> _TASK PROMPT_
In the lines below, look for "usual". Copy each line where it appears.

> _EXERCISE DATA_

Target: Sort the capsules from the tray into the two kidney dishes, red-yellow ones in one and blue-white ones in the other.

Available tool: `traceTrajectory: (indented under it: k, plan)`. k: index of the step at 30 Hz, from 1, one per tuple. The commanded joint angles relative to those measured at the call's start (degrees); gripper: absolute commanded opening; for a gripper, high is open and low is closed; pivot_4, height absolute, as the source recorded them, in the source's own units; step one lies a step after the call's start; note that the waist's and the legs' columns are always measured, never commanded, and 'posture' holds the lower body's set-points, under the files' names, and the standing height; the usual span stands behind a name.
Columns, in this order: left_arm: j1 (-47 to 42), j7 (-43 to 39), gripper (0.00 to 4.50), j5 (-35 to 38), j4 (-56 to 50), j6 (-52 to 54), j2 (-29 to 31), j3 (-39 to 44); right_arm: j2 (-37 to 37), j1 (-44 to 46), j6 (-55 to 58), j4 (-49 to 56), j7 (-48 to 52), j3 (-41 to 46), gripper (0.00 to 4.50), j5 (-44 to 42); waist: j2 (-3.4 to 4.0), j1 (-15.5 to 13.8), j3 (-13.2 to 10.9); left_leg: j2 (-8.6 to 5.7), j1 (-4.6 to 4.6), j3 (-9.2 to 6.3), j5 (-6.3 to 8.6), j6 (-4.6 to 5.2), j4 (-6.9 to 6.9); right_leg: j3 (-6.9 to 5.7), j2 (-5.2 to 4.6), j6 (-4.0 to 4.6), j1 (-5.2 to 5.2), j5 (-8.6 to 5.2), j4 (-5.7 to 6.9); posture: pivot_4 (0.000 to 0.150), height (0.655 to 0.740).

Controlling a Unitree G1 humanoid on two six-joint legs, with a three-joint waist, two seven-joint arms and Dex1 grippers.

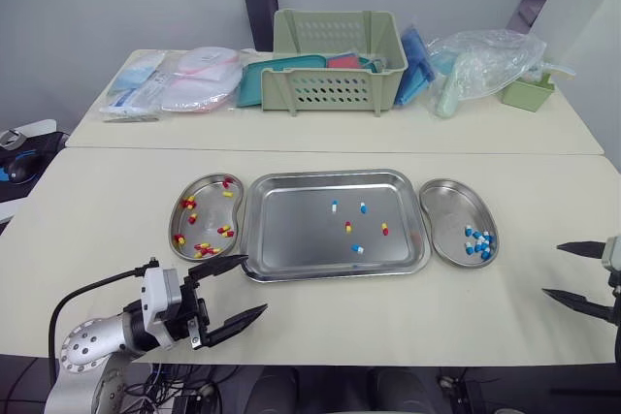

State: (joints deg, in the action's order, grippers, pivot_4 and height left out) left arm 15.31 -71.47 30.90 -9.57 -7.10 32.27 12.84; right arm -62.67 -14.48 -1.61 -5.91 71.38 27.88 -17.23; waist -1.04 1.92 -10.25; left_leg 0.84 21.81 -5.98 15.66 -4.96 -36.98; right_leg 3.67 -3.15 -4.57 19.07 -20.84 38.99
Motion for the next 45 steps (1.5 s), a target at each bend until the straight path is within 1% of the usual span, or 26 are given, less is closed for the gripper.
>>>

> _ANSWER TO THIS TASK_
Available tool: `traceTrajectory: (indented under it: k, plan)`. k: index of the step at 30 Hz, from 1, one per tuple. The commanded joint angles relative to those measured at the call's start (degrees); gripper: absolute commanded opening; for a gripper, high is open and low is closed; pivot_4, height absolute, as the source recorded them, in the source's own units; step one lies a step after the call's start; note that the waist's and the legs' columns are always measured, never commanded, and 'posture' holds the lower body's set-points, under the files' names, and the standing height; the usual span stands behind a name.
Motion for the next 45 steps (1.5 s), a target at each bend until the straight path is within 1% of the usual span, or 26 are given, less is closed for the gripper.

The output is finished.